Quando tinham 40 anos, Kim Williams e seu marido compraram uma casa de férias no leste de Sacramento, Califórnia, pensando que acabariam se mudando para lá em tempo integral quando se aposentassem. O custo do seguro da casa já era alto, disse Williams. Mas depois que um incêndio florestal atingiu a área em 2021, a seguradora residencial do casal cancelou totalmente sua cobertura, forçando-os a comprar o seguro de último recurso ainda mais caro, com apoio público. Em 2023, eles pagavam mais de US$ 700 por mês por uma cobertura mínima de seguro. Eles abandonaram seus planos de aposentadoria e colocaram a casa à venda.

“Posso arcar com as despesas agora, enquanto estou trabalhando”, diz Williams, que tem 56 anos. “Mas não consigo imaginar me aposentar em algum lugar onde o seguro residencial possa chegar a US$ 1.000 por mês ou até mais algum dia.”

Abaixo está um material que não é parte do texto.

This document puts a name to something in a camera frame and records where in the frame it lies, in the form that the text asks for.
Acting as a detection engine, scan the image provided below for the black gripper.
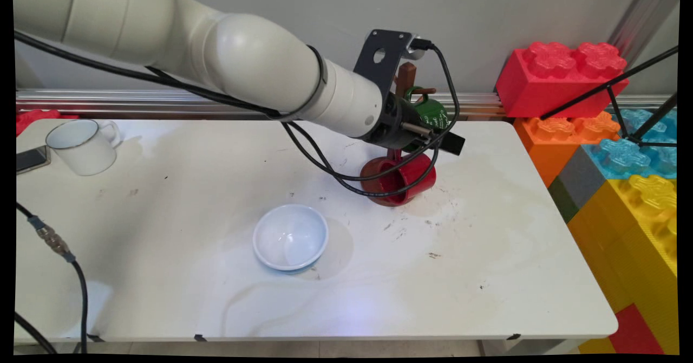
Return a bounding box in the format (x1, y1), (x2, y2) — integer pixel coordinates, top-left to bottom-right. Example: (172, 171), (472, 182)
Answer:
(368, 93), (466, 157)

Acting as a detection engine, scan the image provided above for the green enamel mug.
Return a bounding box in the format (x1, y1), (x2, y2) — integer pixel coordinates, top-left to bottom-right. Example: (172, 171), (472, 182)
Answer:
(403, 86), (452, 153)

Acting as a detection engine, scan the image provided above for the red mug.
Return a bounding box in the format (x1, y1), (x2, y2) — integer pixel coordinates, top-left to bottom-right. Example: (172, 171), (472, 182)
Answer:
(366, 150), (437, 208)

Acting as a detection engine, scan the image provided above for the brown wooden mug tree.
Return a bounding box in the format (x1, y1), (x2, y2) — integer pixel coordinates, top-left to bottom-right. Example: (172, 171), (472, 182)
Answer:
(359, 62), (438, 208)

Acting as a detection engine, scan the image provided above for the orange toy brick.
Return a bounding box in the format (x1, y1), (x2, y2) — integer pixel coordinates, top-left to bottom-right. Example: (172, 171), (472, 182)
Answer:
(513, 112), (621, 188)

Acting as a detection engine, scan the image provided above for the big red toy brick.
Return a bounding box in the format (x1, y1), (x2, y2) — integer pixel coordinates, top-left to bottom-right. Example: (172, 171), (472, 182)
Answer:
(495, 41), (630, 120)

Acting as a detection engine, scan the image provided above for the grey toy brick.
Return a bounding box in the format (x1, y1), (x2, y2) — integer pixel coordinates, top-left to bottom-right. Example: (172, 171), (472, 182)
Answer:
(557, 146), (608, 210)

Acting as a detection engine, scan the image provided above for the black tripod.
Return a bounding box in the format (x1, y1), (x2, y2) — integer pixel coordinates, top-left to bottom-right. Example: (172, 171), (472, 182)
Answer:
(540, 46), (679, 150)

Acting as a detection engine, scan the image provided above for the translucent blue toy brick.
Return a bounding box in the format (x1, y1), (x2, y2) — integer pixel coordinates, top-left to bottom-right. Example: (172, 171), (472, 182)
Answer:
(581, 108), (678, 181)

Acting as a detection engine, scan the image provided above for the white bowl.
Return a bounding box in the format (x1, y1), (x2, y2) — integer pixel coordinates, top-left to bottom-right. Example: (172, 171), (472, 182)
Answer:
(252, 204), (329, 274)

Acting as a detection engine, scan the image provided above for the big yellow toy brick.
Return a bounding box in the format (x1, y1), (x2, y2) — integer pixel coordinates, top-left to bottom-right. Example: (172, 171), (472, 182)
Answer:
(567, 174), (678, 354)

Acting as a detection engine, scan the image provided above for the small yellow toy brick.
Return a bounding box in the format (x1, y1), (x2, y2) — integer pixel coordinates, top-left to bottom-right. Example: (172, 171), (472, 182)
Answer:
(576, 338), (616, 355)

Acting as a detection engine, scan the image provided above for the small red toy brick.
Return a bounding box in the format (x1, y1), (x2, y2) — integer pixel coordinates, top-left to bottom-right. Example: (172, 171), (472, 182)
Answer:
(607, 304), (664, 355)

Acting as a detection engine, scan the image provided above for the white enamel mug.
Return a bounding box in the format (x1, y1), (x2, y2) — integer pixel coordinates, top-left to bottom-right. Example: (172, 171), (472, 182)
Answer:
(45, 119), (122, 177)

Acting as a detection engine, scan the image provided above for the smartphone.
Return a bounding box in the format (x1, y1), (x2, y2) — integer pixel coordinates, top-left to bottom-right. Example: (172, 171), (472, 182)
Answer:
(16, 145), (51, 174)

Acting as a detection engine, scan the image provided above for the black camera cable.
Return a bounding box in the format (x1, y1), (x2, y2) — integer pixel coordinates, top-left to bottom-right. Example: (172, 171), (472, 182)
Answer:
(13, 30), (461, 183)

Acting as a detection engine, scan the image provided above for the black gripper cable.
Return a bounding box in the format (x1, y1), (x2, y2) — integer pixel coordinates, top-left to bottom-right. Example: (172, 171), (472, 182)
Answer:
(282, 119), (439, 199)

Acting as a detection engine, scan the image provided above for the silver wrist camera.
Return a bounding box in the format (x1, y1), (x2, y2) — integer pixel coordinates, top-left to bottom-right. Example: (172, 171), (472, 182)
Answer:
(403, 32), (434, 61)

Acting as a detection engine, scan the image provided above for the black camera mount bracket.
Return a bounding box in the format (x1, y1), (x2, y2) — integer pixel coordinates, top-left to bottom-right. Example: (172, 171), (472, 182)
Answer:
(353, 28), (415, 107)

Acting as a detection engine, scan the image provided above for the black cable strap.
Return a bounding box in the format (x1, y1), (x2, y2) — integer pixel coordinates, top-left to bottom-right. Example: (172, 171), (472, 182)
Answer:
(270, 43), (329, 123)

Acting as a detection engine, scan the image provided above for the aluminium post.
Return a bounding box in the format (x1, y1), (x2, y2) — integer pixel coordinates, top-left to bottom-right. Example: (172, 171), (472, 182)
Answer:
(606, 0), (681, 56)

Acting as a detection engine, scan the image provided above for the aluminium wall rail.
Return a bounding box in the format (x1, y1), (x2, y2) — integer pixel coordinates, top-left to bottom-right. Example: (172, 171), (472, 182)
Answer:
(16, 89), (678, 121)

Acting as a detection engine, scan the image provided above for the cable with metal connector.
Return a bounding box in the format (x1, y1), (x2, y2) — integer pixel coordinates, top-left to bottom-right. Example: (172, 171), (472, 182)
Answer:
(16, 203), (89, 354)

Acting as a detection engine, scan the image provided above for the thin black cable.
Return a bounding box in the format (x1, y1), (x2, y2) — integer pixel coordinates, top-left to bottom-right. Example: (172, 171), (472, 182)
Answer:
(15, 313), (58, 355)

A busca para proteger vidas e meios de subsistência

A incapacidade de se proteger dos efeitos das alterações climáticas pode ser mortal. Os adultos mais velhos morrem a taxas muito mais elevadas durante desastres climáticos do que a população em geral, de acordo com pesquisas epidemiológicas e estatísticas federais de mortalidade. Isso inclui milhares de americanos mais velhos que morreram de doenças relacionadas com o calor nos últimos anos, devido ao acesso inadequado ao ar condicionado.

Salvar as vidas e proteger os meios de subsistência dos idosos à medida que a Terra aquece exige que os decisores políticos reconheçam que os idosos têm vulnerabilidades específicas, dizem os especialistas em envelhecimento.

“Penso que existe uma suposição de que o destino ou o bem-estar dos adultos mais velhos não é diferente do resto da população. E a realidade é bem diferente”, explica Arigoni.

Muitos americanos mais velhos não conduzem, por exemplo, o que significa que os governos locais devem garantir que os centros de refrigeração estejam disponíveis por outros meios nos dias mais quentes. Os programas que ajudam a pagar o ar condicionado ou a subsidiar o seguro residencial para quem tem rendimentos fixos também podem diminuir o fardo.

Mas essas intervenções não abordarão os efeitos financeiros a longo prazo para as famílias cujos idosos estão na mira do clima.

Para os Saladinos, poder contar com a família enquanto se recuperavam de Ida foi uma bênção. Os filhos adultos do casal os ajudaram a consertar sua casa em Manville antes de decidirem vendê-la e a substituir itens como cafeteira e televisão.

“No momento em que você precisar deles, eles estarão lá”, disse Miriam. “Isso faz você se sentir bem.”

Mas os últimos anos também trouxeram uma dolorosa constatação. Os Saladinos não poderão mais transmitir uma casa, ou qualquer riqueza, aos seus filhos.

“Não há herança”, disse Miriam. “A casa desapareceu – não há mais nada.”